Thursday, November 09, 2006

Vividas

There is still some contention over whether the Internet is good enough for voice. Even I have gone through quite a few "Internet voice programs", always looking for something that can deliver a clearer sound and use less bandwidth. NetMeeting in the early days was usually used with voice only even though it had webcam capabilities. RogerWilco (now owned by GameSpy) was one of the first programs that was designed to allow players in multiplayer games to chat to each other. I used it under Windows95 while playing Doom II. Dial-up internet back then and it didn't work very well anyway, but worked great on a LAN.

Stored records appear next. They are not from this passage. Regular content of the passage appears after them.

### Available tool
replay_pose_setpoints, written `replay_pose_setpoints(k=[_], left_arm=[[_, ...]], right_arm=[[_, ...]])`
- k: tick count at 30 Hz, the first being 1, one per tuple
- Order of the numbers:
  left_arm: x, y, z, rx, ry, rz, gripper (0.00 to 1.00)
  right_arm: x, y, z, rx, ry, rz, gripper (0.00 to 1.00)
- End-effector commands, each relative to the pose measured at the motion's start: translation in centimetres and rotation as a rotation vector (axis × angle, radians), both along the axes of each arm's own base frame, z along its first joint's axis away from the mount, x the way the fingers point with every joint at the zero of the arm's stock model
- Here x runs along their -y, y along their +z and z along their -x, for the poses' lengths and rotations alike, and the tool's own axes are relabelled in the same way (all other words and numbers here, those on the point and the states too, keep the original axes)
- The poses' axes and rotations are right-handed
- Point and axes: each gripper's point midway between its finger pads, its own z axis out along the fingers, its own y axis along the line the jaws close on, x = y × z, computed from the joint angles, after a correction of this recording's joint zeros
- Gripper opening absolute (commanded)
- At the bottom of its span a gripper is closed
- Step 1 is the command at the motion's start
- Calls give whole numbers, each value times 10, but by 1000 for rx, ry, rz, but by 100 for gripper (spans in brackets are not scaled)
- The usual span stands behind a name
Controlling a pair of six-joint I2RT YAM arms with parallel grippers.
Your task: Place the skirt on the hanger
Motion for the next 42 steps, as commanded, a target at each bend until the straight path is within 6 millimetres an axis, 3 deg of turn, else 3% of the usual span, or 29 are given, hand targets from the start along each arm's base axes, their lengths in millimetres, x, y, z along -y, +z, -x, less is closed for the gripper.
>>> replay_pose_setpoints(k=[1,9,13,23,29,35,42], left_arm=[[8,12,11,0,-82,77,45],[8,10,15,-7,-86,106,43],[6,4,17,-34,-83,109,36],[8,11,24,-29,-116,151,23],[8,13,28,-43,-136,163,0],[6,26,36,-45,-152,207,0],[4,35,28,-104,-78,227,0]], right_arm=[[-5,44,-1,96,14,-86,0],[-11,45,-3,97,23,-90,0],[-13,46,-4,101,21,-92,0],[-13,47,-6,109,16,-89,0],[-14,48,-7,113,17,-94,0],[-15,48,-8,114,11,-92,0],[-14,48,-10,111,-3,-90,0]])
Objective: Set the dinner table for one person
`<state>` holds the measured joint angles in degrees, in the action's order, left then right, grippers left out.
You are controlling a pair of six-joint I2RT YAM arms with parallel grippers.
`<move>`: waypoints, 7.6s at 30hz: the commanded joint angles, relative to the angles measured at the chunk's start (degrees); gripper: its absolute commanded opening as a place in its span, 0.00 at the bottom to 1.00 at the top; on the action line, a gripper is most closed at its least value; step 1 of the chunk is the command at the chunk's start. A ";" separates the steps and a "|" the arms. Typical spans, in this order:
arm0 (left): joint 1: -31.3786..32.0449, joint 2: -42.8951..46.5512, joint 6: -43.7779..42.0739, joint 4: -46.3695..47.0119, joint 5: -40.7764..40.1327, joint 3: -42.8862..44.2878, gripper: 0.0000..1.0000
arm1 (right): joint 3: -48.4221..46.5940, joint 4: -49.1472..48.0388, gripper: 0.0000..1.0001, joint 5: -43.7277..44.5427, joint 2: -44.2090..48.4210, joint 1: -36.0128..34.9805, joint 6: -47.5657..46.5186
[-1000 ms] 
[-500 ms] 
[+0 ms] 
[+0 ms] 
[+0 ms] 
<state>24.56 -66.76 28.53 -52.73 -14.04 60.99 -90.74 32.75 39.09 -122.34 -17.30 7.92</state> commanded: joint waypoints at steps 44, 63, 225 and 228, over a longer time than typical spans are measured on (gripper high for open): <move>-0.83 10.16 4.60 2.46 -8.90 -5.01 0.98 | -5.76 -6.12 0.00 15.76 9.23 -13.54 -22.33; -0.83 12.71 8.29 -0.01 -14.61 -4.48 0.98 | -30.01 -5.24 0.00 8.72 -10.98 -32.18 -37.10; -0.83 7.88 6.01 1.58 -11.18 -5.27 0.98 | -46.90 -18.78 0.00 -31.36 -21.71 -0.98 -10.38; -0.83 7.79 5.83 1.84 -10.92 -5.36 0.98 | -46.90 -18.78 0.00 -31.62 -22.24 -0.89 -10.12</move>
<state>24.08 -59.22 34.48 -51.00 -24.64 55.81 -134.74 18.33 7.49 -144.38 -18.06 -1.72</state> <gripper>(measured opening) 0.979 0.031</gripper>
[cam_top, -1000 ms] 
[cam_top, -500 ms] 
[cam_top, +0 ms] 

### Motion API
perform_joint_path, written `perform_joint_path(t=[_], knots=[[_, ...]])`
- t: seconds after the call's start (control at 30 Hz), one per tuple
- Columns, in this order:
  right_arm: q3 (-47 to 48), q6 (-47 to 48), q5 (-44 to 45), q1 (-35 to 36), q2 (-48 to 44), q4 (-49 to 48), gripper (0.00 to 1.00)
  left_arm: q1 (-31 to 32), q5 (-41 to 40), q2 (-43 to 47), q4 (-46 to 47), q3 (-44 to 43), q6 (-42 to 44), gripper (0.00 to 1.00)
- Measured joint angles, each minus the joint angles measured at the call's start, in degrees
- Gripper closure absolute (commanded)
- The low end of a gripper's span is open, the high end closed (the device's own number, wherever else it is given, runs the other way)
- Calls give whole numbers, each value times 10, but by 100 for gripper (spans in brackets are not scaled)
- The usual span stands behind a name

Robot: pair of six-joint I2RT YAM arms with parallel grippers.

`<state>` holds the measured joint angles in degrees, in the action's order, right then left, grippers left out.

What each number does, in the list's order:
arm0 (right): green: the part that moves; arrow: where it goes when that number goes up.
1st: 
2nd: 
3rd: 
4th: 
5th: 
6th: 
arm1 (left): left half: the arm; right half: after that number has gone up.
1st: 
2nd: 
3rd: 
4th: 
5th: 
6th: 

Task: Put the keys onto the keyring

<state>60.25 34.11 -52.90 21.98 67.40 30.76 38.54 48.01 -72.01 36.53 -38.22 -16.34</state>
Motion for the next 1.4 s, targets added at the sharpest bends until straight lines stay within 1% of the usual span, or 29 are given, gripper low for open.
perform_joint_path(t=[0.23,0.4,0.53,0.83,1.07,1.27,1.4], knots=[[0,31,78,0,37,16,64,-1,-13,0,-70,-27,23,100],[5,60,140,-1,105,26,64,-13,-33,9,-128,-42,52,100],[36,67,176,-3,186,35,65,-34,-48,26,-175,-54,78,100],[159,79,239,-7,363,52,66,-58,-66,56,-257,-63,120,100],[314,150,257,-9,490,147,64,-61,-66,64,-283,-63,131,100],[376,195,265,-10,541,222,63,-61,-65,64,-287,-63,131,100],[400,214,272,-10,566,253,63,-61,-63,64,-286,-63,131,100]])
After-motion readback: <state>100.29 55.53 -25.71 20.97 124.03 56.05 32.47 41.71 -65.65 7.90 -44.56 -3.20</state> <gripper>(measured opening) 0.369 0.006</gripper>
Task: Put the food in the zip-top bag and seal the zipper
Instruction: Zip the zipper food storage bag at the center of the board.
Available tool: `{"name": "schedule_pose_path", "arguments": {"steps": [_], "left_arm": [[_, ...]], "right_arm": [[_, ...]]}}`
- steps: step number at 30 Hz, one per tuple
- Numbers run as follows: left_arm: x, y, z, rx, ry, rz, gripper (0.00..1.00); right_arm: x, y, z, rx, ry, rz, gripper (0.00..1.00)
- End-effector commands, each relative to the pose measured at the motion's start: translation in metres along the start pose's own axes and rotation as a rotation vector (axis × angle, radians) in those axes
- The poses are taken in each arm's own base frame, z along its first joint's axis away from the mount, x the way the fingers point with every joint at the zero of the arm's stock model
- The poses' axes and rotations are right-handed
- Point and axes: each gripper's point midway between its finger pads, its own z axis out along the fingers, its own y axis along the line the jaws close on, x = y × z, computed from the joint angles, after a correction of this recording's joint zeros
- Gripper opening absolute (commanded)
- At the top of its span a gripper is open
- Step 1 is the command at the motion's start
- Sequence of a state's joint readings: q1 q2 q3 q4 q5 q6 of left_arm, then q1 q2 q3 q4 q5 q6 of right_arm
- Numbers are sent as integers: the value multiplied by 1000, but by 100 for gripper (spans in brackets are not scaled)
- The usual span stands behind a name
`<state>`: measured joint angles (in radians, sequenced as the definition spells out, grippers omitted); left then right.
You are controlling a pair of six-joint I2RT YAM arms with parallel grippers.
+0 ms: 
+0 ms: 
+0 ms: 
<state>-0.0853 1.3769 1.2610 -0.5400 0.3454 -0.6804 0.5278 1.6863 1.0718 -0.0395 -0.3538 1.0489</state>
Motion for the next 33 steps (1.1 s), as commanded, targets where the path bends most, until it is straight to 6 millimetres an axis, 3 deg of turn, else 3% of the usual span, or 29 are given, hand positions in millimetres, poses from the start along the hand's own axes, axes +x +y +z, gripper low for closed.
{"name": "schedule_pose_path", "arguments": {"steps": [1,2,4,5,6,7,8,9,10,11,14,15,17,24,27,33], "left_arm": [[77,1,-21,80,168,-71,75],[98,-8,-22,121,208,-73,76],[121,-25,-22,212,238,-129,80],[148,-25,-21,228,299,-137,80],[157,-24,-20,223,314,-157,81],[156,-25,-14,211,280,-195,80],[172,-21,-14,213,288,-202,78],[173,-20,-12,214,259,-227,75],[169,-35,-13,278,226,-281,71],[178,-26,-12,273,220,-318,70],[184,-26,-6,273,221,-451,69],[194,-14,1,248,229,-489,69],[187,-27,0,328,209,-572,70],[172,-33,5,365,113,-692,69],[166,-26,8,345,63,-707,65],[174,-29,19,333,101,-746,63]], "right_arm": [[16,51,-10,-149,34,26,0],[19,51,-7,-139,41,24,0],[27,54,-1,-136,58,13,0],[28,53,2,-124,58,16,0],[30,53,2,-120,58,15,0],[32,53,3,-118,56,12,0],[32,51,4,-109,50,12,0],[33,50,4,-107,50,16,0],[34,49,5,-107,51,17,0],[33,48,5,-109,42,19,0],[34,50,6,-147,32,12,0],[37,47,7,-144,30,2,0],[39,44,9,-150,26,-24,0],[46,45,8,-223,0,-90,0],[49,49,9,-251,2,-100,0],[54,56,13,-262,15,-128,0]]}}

Most instant messenger programs started to implement voice and webcam capabilities to a certain extent. I'm still not keen on a webcam. Just give me voice, you don't need to see me. Next thing you know someone has recorded you picking your nose and stuck it on YouTube!

TeamSpeak was the next VoIP software I used and it was pretty good at not using very much bandwidth and working very well over Hamachi. Lately I've been using Ventrilo which seems to have better clarity of voice but, from what I've read is a bit more hungry on the bandwidth.

When I started playing the original shareware Doom game with my mates under a house on Simpson Street using coax network cable with 10Mb/sec network cards on 486 computers running MSDOS, we were amazed at the real-time 3d looking graphics flew about on our half-meg graphics cards. Then we amazed ourselves even further by playing it across town on 14.4 Kb/sec Modem! Wow! Thats Wow, in its previous, non-World of Warcraft, sense. Speaking of Warcraft, the original Warcraft: Orcs & Humans was another game we used to play on that hardware.

Since I got my broadband turned on I have seen plenty of methods for streaming audio and video. RealPlayer was a contender for top spot for a while. Microsoft, as usual, nearly got it with WindowsMedia HD. Macromedia did some nice stuff with Flash, which belongs to Adobe now.

But one piece of technology has really impressed me today. Vividas. It seems they've lifted some tasty code for encoding and streaming audio and video from the Open Source Community called FFmpeg. The cool thing is that it plays quickly, looks good, sounds good and doesn't stop! Well, its done that everytime I have successfully used it. A few times it crashed FireFox and the controls are far from sophisicated with pause/play and stop being the only functions. But damn it loads fast, is fullscreen and is of an incredible quality. In my humble opinion anyway.



Check it out and leave me a comment about quality of sound and video and what speed your connection to the internet is. My connection is a 1.5Mb ADSL Broadband link through TPG.

Sneakernet still has better bandwidth sometimes.